As utilized herein, the terms “approximately”, “about”, “substantially”, and similar terms are intended to have a broad meaning in harmony with the common and accepted usage by those of ordinary skill in the art to which the subject matter of this disclosure pertains. It should be understood by those of skill in the art who review this disclosure that these terms are intended to allow a description of certain features described and claimed without restricting the scope of these features to the precise numerical ranges provided. Accordingly, these terms should be interpreted as indicating that insubstantial or inconsequential modifications or alterations of the subject matter described and claimed are considered to be within the scope of the invention as recited in the appended claim.

It should be noted that the terms “exemplary” and “example” as used herein to describe various embodiments is intended to indicate that such embodiments are possible examples, representations, and/or illustrations of possible embodiments (and such term is not intended to connote that such embodiments are necessarily extraordinary or superlative examples).

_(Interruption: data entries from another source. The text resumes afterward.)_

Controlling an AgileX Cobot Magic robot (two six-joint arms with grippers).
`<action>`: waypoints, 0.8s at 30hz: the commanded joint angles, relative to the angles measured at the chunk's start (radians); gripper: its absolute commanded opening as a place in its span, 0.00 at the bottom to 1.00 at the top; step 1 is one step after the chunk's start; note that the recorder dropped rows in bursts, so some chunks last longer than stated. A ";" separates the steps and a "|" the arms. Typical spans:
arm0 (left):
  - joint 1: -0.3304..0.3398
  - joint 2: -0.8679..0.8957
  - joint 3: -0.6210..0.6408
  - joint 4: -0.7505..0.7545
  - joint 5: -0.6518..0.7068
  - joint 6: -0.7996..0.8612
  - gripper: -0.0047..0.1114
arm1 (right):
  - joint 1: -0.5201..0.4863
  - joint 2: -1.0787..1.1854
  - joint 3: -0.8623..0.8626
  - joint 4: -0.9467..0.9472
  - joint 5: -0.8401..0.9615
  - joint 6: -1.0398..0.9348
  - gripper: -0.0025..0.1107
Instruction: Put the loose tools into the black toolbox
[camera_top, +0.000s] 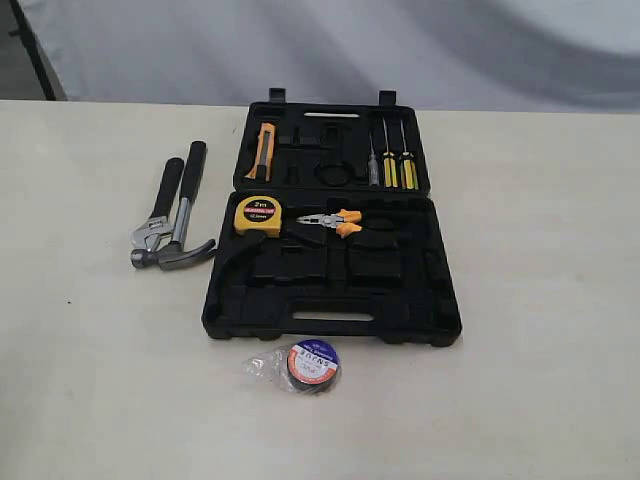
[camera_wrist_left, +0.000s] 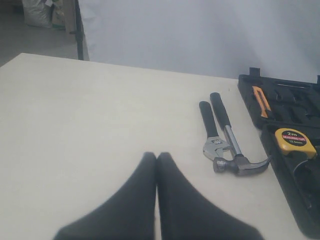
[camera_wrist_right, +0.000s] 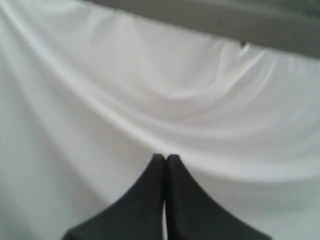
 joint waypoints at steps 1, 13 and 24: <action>0.003 -0.008 0.009 -0.014 -0.017 -0.010 0.05 | -0.006 0.283 -0.252 0.010 0.448 0.110 0.02; 0.003 -0.008 0.009 -0.014 -0.017 -0.010 0.05 | 0.290 1.017 -0.569 0.151 1.012 0.058 0.02; 0.003 -0.008 0.009 -0.014 -0.017 -0.010 0.05 | 0.942 1.439 -0.775 0.074 0.979 0.231 0.06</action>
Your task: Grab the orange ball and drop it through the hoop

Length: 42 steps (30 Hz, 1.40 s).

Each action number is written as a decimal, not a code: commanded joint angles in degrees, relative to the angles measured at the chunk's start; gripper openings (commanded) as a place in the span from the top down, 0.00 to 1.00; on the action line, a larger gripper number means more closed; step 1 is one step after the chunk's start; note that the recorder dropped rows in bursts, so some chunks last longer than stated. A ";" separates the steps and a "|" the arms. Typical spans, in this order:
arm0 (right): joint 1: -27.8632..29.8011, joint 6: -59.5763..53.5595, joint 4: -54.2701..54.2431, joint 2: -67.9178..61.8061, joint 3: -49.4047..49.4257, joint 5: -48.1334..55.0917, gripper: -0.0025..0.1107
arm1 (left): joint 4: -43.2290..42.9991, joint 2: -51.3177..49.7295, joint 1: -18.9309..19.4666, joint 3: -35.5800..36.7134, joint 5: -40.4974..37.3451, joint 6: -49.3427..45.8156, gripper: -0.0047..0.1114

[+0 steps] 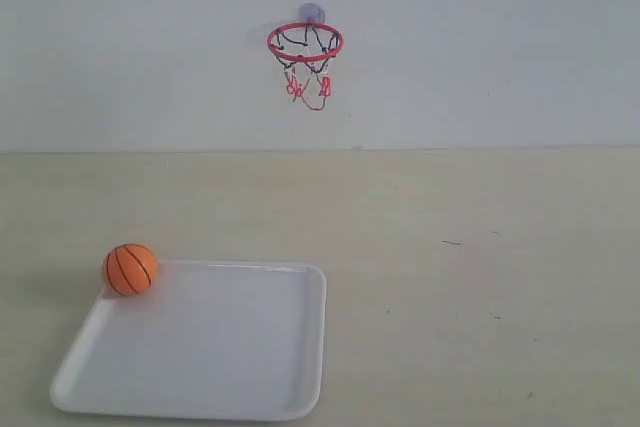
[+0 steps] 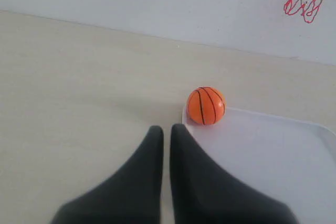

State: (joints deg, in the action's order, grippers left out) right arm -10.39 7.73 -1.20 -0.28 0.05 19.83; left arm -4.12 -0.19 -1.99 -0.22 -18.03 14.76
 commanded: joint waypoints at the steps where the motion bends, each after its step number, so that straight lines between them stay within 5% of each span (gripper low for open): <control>1: 0.07 -0.20 0.22 0.28 -0.05 -0.67 0.98 | -0.21 0.19 0.22 0.22 -0.05 -0.19 0.92; 14: 0.07 -0.20 0.22 0.28 -0.05 -0.67 0.98 | 0.39 0.19 0.22 0.22 -0.05 -5.37 0.92; 21: 0.07 -0.20 0.22 0.28 -0.05 -0.67 0.98 | 3.21 0.19 0.12 -19.08 0.80 -5.12 0.92; 27: 0.07 -0.20 0.22 0.28 -0.05 -0.67 0.98 | 5.87 0.19 0.12 -22.13 19.88 -4.23 0.92; 32: 0.07 -0.20 0.22 0.28 -0.05 -0.67 0.98 | 6.23 0.19 0.12 -22.25 26.44 -2.21 0.92; 39: 0.07 -0.20 0.22 0.28 -0.05 -0.67 0.98 | 9.74 -21.58 0.12 -30.83 6.75 3.02 0.92; 42: 0.07 -0.20 0.22 0.28 -0.05 -0.67 0.98 | 12.16 -36.53 0.12 -38.40 -8.93 0.64 0.92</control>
State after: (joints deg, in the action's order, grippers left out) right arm -10.39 7.73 -1.20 -0.28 0.05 19.83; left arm 5.92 -25.06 -1.99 -33.78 -13.72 16.85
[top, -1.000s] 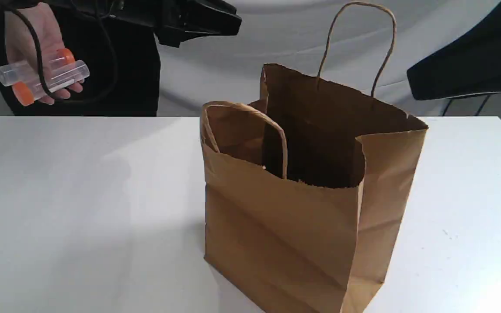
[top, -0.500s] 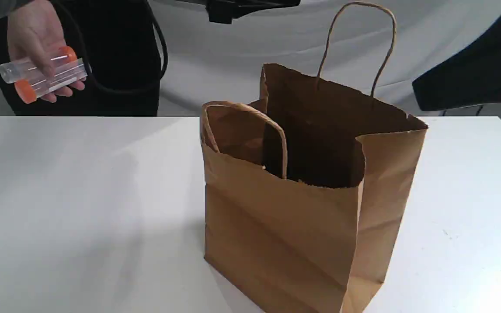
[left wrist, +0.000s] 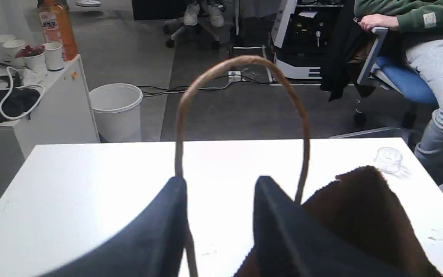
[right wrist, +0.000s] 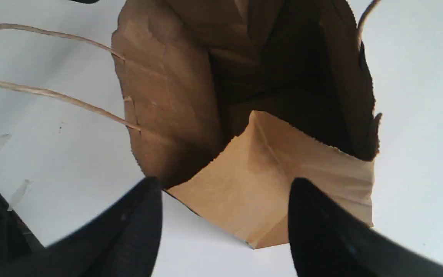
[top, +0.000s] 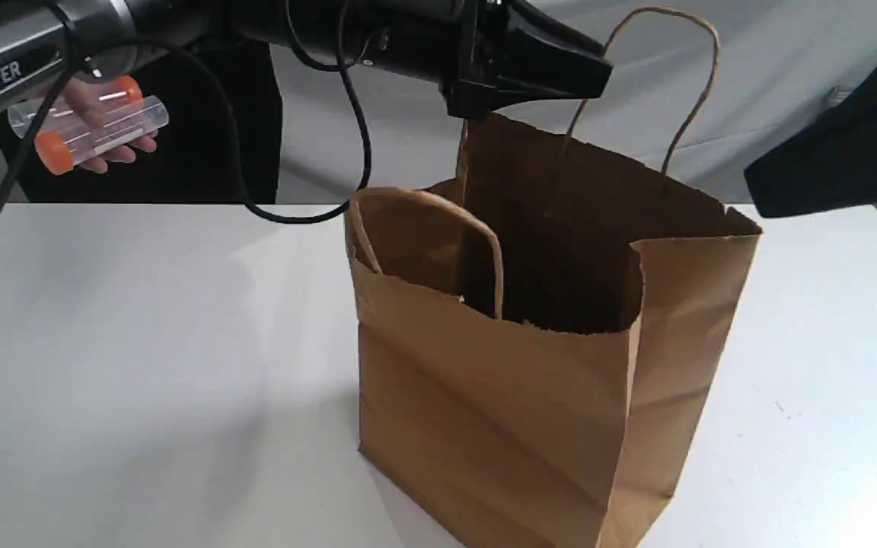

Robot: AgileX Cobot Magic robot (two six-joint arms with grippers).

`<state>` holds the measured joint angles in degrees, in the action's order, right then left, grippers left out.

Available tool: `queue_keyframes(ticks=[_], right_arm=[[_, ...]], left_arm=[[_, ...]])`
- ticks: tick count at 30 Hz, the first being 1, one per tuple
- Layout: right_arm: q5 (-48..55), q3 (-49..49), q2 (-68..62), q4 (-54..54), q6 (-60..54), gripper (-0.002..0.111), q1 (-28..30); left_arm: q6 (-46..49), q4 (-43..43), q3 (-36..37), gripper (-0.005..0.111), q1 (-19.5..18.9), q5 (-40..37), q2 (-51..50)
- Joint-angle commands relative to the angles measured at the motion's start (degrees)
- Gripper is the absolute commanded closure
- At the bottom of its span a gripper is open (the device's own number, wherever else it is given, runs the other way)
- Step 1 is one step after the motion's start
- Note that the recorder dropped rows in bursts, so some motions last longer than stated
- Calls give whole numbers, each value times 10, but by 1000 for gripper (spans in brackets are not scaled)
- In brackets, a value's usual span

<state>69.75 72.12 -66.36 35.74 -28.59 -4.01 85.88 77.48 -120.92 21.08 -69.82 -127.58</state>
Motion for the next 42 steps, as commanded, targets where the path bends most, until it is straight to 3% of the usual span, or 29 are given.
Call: queue_keyframes(ticks=[1,9,14,18,28,32,35,42], right_arm=[[2,3,3,-2,6,58,0],[2,3,3,-2,16,58,0],[2,3,3,-2,16,58,0],[2,3,3,-2,16,58,0],[2,3,3,10,16,58,0],[2,3,3,45,1,58,0],[2,3,3,107,-55,58,0],[2,3,2,85,-124,61,-39]], left_arm=[[-6,0,-1,76,2,-1,2],[-2,-2,-1,76,2,47,1],[-2,-6,-1,76,2,19,1],[-2,-25,-1,76,2,61,1],[14,-6,-1,77,11,65,-6],[16,-6,-1,83,18,65,-17],[19,0,-1,107,18,69,-18],[0,7,-7,107,2,52,-18]])
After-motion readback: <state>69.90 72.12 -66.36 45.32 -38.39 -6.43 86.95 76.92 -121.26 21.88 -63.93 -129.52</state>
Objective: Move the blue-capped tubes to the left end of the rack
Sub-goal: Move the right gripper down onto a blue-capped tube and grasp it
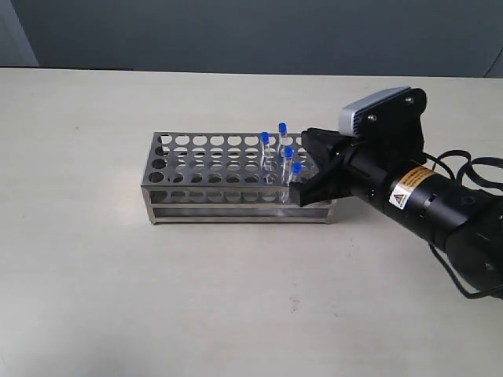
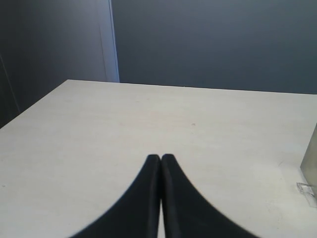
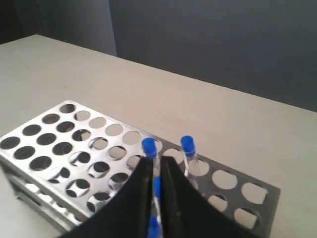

The terms “coupled,” “connected,” and the like, as used herein, mean the joining of two members directly or indirectly to one another. Such joining may be stationary (e.g., permanent, etc.) or moveable (e.g., removable, releasable, etc.). Such joining may be achieved with the two members or the two members and any additional intermediate members being integrally formed as a single unitary body with one another or with the two members or the two members and any additional intermediate members being attached to one another.

References herein to the positions of elements (e.g., “top,” “bottom,” “above,” “below,” “between,” etc.) are merely used to describe the orientation of various elements in the figures. It should be noted that the orientation of various elements may differ according to other exemplary embodiments, and that such variations are intended to be encompassed by the present disclosure.

Also, the term “or” is used in its inclusive sense (and not in its exclusive sense) so that when used, for example, to connect a list of elements, the term “or” means one, some, or all of the elements in the list. Conjunctive language such as the phrase “at least one of X, Y, and Z,” unless specifically stated otherwise, is otherwise understood with the context as used in general to convey that an item, term, etc. may be either X, Y, Z, X and Y, X and Z, Y and Z, or X, Y, and Z (i.e., any combination of X, Y, and Z). Thus, such conjunctive language is not generally intended to imply that certain embodiments require at least one of X, at least one of Y, and at least one of Z to each be present, unless otherwise indicated.

It is important to note that the construction and arrangement of the systems as shown in the exemplary embodiments is illustrative only. Although only a few embodiments of the present disclosure have been described in detail, those skilled in the art who review this disclosure will readily appreciate that many modifications are possible (e.g., variations in sizes, dimensions, structures, shapes and proportions of the various elements, values of parameters, mounting arrangements, use of materials, colors, orientations, etc.) without materially departing from the novel teachings and advantages of the subject matter recited. For example, elements shown as integrally formed may be constructed of multiple parts or elements. It should be noted that the elements and/or assemblies of the components described herein may be constructed from any of a wide variety of materials that provide sufficient strength or durability, in any of a wide variety of colors, textures, and combinations. Accordingly, all such modifications are intended to be included within the scope of the present inventions. Other substitutions, modifications, changes, and omissions may be made in the design, operating conditions, and arrangement of the preferred and other exemplary embodiments without departing from scope of the present disclosure or from the spirit of the appended claim.